* **Dataset excerpts**
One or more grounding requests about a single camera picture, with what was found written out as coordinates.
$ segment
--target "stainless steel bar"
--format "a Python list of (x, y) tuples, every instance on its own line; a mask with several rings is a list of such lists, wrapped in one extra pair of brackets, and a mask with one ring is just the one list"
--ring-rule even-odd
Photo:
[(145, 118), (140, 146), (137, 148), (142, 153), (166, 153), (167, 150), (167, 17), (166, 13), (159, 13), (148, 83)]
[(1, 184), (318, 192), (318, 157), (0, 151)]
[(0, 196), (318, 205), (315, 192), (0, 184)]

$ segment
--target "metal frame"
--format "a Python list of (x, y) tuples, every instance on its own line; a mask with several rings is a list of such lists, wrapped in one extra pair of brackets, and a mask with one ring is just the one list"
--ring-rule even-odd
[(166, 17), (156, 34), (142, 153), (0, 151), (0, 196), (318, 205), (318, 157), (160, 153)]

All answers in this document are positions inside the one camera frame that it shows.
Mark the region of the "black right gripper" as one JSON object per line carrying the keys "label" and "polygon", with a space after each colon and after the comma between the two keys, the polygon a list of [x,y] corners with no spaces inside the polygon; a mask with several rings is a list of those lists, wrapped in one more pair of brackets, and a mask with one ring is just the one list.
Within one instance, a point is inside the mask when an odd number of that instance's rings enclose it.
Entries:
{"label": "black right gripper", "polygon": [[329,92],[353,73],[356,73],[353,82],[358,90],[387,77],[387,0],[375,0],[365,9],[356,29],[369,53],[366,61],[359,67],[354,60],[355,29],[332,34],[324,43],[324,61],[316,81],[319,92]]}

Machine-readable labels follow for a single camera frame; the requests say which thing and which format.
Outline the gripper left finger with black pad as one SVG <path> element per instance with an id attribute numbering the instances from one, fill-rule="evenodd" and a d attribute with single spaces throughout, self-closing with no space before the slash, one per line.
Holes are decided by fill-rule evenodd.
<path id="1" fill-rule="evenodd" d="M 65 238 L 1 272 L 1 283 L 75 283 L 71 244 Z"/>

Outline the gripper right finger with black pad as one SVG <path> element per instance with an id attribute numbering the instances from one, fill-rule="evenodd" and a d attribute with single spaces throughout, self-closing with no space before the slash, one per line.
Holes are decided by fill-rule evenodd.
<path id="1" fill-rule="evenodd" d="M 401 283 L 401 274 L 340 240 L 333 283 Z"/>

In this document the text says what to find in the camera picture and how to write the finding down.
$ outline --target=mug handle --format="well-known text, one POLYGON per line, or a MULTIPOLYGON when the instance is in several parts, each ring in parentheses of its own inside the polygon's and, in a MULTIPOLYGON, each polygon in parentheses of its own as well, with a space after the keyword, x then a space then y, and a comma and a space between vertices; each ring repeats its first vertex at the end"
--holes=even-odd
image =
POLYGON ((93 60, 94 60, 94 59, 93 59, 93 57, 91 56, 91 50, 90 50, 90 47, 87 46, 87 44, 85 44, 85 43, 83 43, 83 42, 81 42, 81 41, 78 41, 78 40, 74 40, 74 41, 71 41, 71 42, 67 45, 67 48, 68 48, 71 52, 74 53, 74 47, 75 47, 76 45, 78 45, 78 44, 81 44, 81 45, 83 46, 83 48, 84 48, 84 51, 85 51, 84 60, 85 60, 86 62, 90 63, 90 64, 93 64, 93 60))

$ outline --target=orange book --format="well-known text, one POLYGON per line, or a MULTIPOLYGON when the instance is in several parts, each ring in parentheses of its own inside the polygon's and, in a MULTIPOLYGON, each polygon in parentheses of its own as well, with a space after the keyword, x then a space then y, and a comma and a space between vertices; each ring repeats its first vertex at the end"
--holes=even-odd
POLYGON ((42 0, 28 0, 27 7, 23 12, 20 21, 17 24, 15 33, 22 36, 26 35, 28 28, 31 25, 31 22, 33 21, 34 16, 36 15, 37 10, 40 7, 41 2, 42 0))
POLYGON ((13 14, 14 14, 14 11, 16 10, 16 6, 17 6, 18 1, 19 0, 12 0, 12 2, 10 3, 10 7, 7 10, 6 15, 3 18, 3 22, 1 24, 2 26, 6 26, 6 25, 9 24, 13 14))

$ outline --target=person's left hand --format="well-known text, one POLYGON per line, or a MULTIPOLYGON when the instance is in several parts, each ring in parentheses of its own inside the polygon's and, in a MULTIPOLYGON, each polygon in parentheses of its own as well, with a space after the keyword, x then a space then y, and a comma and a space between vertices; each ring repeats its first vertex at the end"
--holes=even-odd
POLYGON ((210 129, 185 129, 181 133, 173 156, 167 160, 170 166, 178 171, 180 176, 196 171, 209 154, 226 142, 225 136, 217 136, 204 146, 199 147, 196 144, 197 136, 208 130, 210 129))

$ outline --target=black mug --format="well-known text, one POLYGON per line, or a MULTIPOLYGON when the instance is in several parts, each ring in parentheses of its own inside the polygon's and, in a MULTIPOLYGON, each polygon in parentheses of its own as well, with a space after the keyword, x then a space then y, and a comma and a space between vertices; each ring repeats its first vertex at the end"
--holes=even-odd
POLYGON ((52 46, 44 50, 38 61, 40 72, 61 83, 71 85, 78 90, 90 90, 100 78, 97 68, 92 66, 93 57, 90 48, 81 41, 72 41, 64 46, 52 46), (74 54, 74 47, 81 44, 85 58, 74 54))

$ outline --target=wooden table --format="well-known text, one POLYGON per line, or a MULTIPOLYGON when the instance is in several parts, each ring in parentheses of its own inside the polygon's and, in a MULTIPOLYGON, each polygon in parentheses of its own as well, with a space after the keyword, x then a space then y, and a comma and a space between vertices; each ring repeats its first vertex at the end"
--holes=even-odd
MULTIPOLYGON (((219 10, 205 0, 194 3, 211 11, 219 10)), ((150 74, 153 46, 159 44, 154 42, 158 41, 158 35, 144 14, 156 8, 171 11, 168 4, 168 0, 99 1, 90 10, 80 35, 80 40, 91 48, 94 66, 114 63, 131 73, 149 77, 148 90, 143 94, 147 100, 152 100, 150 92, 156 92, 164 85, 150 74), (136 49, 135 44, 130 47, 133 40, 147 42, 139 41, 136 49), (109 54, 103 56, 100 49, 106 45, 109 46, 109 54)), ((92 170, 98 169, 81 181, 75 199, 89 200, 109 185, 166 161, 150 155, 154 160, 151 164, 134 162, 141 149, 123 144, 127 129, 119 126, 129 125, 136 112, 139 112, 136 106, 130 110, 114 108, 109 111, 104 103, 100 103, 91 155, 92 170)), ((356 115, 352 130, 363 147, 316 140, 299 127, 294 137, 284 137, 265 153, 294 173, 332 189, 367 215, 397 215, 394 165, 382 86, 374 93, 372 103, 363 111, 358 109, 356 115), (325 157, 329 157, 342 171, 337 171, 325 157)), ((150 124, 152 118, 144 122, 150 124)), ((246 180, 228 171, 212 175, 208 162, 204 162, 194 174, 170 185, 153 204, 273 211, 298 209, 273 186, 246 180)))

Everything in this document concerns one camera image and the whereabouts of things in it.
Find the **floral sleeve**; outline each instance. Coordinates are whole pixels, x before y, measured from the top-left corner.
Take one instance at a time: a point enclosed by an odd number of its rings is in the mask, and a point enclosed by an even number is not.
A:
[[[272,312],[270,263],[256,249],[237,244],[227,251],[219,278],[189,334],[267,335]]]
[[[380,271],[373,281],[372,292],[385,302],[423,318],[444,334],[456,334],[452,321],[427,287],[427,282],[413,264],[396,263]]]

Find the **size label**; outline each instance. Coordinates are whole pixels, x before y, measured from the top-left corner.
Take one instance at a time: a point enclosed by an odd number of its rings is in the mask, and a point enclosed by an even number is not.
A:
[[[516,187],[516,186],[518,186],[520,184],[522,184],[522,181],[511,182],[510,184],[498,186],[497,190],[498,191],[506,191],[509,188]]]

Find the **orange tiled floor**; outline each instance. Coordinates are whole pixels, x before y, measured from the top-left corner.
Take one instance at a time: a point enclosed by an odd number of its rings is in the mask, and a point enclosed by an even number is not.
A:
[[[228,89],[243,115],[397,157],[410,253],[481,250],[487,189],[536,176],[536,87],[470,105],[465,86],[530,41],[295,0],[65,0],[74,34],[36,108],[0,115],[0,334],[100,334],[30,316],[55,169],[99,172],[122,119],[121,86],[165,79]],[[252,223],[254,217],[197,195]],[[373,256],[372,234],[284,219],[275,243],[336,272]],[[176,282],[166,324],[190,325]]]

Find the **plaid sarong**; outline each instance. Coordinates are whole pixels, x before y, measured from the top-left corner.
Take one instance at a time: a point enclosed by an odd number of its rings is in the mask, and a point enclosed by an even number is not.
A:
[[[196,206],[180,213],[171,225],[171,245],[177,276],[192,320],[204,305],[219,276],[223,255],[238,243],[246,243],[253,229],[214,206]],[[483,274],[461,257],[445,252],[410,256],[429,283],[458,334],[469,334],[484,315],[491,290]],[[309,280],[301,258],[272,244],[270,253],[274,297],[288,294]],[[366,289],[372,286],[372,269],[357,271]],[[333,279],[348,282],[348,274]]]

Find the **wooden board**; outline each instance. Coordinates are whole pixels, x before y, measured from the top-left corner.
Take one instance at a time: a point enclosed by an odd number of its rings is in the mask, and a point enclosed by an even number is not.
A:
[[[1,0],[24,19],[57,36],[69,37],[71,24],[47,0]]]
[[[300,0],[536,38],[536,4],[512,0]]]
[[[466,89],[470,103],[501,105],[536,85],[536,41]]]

* * *

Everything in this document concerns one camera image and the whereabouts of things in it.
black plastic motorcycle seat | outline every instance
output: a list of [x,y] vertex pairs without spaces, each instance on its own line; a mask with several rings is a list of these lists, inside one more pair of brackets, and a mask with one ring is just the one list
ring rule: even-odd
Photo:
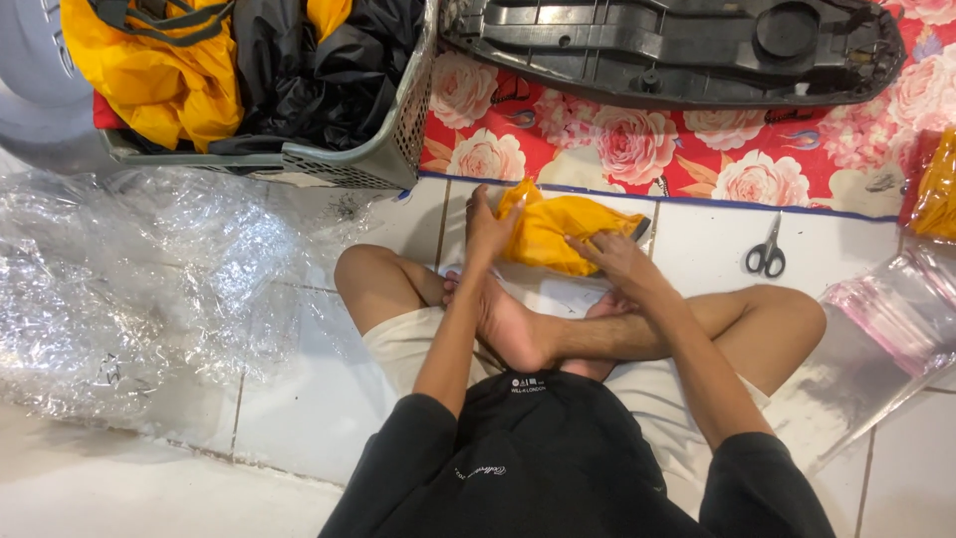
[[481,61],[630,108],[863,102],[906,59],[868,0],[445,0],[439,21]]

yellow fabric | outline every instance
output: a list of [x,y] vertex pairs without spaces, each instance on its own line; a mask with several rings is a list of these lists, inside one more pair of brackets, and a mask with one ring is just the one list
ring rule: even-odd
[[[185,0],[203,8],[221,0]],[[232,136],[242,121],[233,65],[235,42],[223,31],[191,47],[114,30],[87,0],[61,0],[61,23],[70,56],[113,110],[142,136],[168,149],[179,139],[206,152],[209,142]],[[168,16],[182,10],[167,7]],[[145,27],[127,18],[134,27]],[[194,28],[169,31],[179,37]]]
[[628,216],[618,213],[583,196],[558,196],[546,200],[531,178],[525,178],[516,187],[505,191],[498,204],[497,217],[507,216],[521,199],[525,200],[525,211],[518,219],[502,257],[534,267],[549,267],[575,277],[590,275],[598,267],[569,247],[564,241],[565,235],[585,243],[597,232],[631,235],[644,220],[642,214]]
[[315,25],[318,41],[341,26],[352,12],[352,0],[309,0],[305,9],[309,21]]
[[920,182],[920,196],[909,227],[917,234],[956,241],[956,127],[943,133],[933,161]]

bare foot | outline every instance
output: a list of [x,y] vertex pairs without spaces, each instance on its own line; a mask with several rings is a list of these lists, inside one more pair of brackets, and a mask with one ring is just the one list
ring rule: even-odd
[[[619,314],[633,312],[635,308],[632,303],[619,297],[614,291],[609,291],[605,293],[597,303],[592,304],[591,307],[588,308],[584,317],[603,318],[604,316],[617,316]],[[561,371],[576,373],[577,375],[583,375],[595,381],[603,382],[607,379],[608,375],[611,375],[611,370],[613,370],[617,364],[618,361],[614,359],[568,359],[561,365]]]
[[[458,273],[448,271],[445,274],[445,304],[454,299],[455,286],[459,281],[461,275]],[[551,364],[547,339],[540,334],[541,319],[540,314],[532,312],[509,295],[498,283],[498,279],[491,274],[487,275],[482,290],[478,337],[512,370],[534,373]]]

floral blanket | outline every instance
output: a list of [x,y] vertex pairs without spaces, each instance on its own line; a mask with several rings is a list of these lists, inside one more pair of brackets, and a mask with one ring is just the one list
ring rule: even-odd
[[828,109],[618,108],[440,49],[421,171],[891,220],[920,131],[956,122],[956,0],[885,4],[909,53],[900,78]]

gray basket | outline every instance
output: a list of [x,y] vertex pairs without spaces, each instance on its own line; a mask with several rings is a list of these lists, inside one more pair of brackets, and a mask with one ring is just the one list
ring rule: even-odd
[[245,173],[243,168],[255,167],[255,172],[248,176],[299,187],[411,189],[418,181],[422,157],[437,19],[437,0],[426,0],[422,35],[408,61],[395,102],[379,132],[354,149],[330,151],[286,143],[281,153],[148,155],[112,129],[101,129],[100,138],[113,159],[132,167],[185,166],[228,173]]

* **What to produce**
If a line of the listing contains the word "instances", count it, then state only the total.

* **Solution for this exercise**
2